4 More Scary Things

My fear of germs gets worse the older I get.

Today, some women in my office were talking about a new nail salon and I mentioned that I will never get a manicure or pedicure from a salon ever again. This is why. Ever seen a salon worker disinfect a foot bath? Sure. Did she let the disinfectant sit on the surface for 10 minutes and run the spa jets like the EPA recommends? Probably not. Oh yeah, and did I mention bacteria can live inside of the jets of that foot bath? So, the next time that thing is turned on, you get staph sprayed all over your barking dogs. And you thought those bunions were the most disgusting thing on your feet. Bacterial infections? Necrotizing fasciitis? Skin ulcers? No, thank you.

This is the kind of shit that keeps me awake at night.

I’ve written about the top five things that scare me before. Most of them – creepily enough – were related to babies in some way. But that is a psychoanalysis for another post. Today, I share with you, my top four germophobias. We’ve already been through nail salons. Here’s three more.

1. Library Books

What could be wrong with sharing the joy of reading with your community? How about the 732 people who fondled the pages of that book before you did? Ever see an odd stain on a library book page and wonder what it is? For your own safety, from now on, just imagine that unidentified smudge is the bodily fluids of a person infected with SARS.

Because it probably is.

Whenever I look at a library book, I always picture the person who borrowed it before me read the entire thing while perched on his toilet, using boogers as bookmarks along the way.

and the rest of them just don't wear pants

And don’t even get me started on the keyboards of the library computers…

2. Community Nuts

You’re sitting at the bar and the bowl of nuts is sitting there looking like a delicacy. What is it about bars that makes people look at a bowl of public snacks like it’s some sort of delicacy? Oh yeah. Booze. No sober person would ever eat snacks that had been fingered by the grubby, unwashed hands of fellow bar rats.

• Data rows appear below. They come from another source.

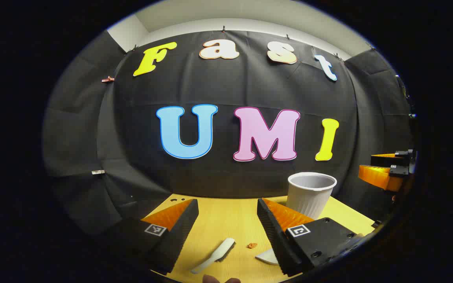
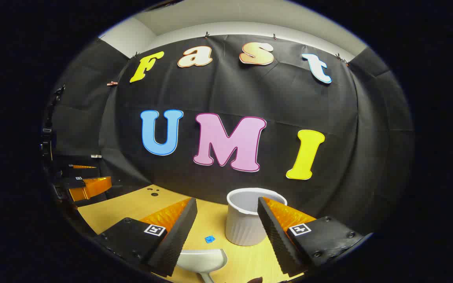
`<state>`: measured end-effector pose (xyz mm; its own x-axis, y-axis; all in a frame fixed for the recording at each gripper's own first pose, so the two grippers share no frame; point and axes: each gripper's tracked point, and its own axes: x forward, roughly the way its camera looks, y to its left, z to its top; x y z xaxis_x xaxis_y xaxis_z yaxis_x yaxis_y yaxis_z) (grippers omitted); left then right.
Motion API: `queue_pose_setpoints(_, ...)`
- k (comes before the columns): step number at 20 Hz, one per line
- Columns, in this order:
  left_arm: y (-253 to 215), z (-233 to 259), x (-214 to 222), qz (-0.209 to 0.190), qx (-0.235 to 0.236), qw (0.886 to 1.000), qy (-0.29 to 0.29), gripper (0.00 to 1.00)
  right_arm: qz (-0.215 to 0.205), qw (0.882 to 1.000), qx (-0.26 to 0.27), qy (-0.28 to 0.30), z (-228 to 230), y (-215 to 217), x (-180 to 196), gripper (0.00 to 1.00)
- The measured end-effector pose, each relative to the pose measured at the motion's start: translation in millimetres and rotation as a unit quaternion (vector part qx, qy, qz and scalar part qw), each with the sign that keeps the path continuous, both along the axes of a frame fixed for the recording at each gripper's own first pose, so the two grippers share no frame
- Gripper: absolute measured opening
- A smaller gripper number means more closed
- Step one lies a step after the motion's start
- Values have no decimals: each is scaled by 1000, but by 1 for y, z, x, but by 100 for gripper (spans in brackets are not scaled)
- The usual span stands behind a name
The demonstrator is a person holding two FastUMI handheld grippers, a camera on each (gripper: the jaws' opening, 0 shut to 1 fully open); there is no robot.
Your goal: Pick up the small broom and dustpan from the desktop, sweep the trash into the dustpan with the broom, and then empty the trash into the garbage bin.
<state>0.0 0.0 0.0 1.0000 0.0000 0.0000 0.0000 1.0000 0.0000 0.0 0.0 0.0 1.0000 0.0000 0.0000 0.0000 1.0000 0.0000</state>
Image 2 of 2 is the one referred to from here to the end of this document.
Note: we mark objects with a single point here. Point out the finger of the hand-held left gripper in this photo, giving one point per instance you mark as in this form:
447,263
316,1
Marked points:
92,188
81,167

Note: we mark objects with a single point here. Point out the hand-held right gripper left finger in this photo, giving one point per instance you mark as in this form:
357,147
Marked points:
173,239

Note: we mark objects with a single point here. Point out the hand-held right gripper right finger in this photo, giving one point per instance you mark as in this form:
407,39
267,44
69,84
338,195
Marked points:
275,232

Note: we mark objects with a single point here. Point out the white ribbed garbage bin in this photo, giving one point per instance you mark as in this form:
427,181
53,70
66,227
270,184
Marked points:
242,228

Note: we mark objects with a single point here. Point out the grey plastic dustpan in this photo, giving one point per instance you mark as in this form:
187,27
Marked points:
203,259

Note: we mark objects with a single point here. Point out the blue paper trash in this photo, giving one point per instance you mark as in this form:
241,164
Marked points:
210,238

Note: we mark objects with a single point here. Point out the wooden desktop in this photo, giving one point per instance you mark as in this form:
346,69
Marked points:
124,204

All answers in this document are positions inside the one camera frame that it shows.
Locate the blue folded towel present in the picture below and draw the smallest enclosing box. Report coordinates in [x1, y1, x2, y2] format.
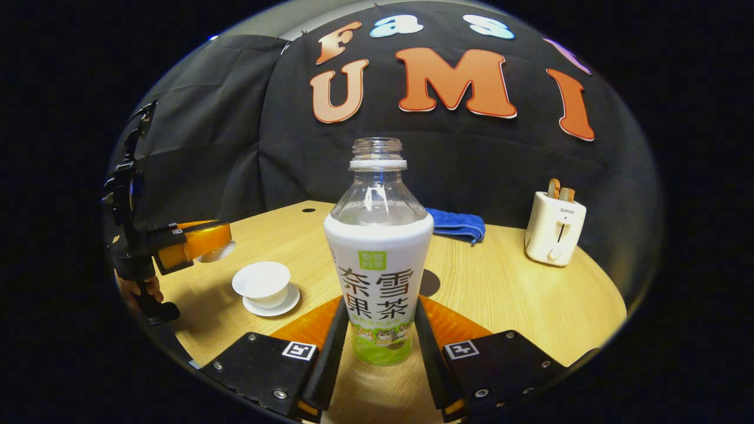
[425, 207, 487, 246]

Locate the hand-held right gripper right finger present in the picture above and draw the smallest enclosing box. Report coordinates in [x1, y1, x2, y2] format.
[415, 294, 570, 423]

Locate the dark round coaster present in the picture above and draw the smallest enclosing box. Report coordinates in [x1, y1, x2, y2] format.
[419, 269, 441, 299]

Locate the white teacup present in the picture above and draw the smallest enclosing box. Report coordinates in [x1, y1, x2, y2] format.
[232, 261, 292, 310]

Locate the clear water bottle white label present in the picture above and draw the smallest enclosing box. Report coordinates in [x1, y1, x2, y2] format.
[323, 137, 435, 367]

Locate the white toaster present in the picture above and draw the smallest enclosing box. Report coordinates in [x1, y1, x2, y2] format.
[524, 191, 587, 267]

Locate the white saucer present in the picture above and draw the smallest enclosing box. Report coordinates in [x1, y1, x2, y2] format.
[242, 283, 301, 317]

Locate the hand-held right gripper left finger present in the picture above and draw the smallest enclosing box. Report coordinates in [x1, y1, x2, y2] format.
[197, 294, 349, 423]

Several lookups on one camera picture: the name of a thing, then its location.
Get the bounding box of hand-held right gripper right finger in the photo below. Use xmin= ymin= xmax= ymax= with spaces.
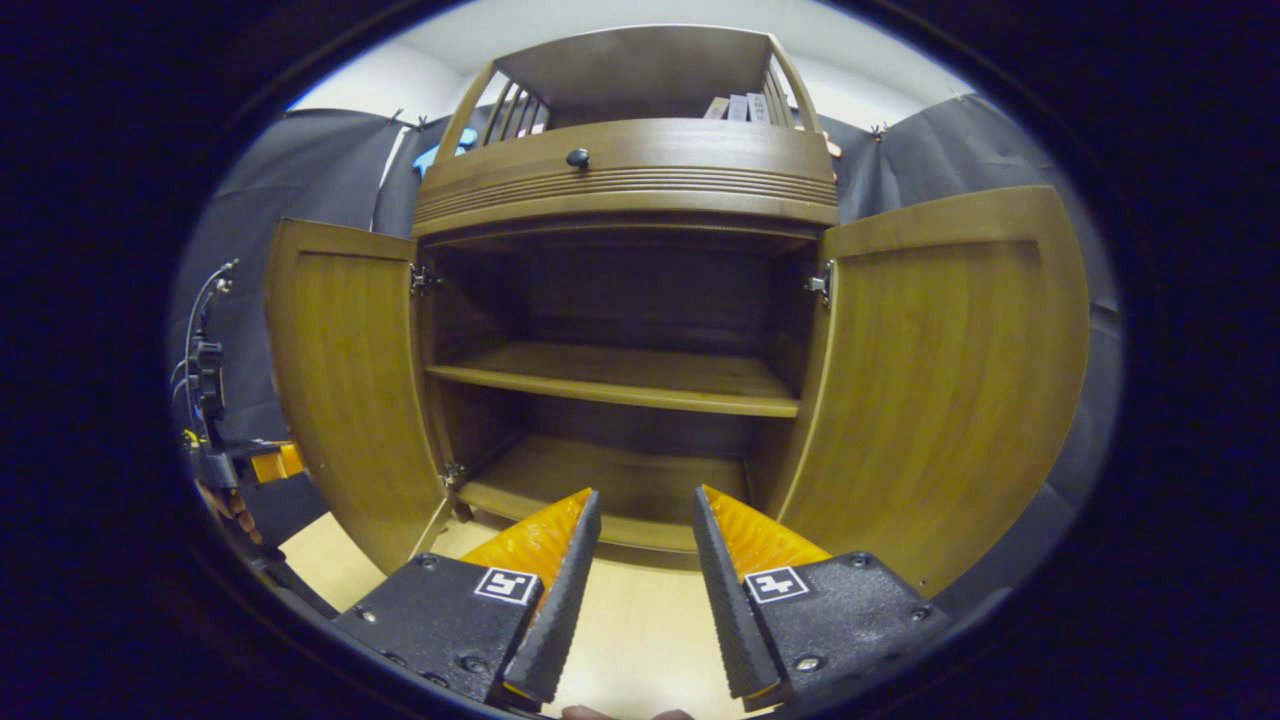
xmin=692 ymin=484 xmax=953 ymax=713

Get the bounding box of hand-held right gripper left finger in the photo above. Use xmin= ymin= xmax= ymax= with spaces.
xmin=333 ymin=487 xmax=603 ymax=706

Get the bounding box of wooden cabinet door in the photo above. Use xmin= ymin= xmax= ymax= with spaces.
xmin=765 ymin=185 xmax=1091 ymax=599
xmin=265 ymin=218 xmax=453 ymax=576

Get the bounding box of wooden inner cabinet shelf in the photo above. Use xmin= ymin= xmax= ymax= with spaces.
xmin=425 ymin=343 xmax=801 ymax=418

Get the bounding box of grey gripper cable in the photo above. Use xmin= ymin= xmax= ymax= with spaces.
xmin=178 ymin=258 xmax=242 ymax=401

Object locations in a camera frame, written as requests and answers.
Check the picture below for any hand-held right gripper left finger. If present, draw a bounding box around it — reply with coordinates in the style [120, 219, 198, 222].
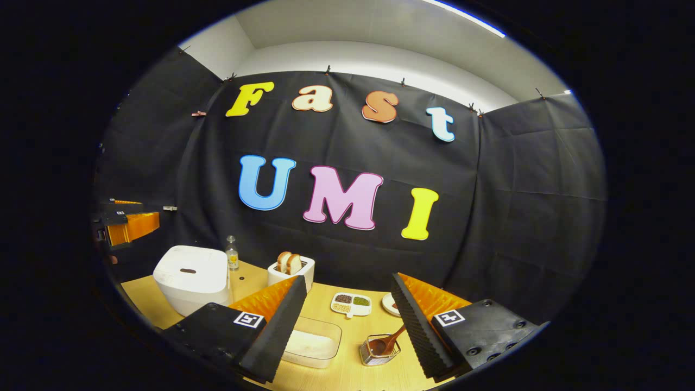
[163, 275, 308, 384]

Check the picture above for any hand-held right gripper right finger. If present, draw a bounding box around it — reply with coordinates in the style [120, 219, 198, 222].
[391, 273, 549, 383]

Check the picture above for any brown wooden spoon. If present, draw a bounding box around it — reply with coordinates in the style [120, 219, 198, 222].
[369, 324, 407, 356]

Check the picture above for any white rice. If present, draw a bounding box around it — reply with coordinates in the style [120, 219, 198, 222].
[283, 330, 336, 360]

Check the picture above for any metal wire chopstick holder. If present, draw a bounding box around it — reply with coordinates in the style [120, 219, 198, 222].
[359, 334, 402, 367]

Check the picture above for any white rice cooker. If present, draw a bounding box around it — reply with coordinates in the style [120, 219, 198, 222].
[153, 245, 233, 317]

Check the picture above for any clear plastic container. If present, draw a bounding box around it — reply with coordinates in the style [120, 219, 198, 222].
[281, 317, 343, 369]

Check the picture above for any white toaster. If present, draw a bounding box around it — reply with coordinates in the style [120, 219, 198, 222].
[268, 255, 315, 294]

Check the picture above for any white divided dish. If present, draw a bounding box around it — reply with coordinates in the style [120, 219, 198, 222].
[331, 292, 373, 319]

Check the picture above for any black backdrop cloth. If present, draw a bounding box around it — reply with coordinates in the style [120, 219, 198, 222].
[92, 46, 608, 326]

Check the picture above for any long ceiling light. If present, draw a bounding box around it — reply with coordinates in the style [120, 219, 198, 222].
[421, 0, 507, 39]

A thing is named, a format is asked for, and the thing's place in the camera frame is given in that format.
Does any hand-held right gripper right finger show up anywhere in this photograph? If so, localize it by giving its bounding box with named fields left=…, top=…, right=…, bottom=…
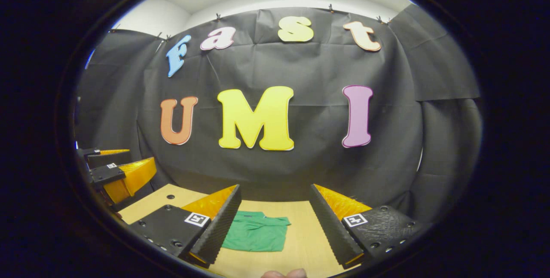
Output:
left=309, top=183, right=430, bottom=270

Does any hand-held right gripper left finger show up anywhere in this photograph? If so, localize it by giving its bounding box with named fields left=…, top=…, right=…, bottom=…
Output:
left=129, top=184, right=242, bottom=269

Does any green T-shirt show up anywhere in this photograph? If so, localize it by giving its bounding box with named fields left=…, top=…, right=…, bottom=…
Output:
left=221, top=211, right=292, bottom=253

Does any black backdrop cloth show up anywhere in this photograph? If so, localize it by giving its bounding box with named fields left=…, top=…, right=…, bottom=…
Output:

But what about sharing a can of your own nuts? To me, this is just as bad as sharing nuts with countless strangers. Here’s why. Next time you have a can of nuts, grab a pinch-full and place ’em in your mouth. Now, go through this in slow motion. First, when you picked up the nuts, a few of them slipped out of your fingers and back into the can. Germs. Then, when you put them in your mouth, you touched your lip with your fingers. More germs. Now, you go back for more nuts with your double-germy fingers. We’ll refer to these germs as “snackwash” because they fall out of your hand and back into the community bowl – much like backwash flows back into a shared beverage. My can of nuts has now become a petri dish. I pop the lid on and toss the rest of the nuts in the trash when you are gone.

cesspool

In case you’re wondering, no, I do not feel the same way about other snacks such as a bag of chips. That’s because chips are grippable, and it is less likely to result in a lot of snackwash. Also, you don’t “dip” your fingers into the center of the container to pinch out your serving. Otherwise you’d crush the rest of the chips.

Obvi.

3. Gasket Up

A lot of women fear toilet seats. It’s a legitimate concern. That’s why the “hover” technique has become the friend of women far and wide. Everyone knows it’s the best way to use a public restroom without catching a disease.

However, short legs don’t make it possible to squat without actually touching porcelain. That’s where the gasket comes in. I’ve always been one to completely cover the toilet seat with paper before sitting down. This technique is referred to as the gasket. And it has saved me from countless venereal diseases throughout the years.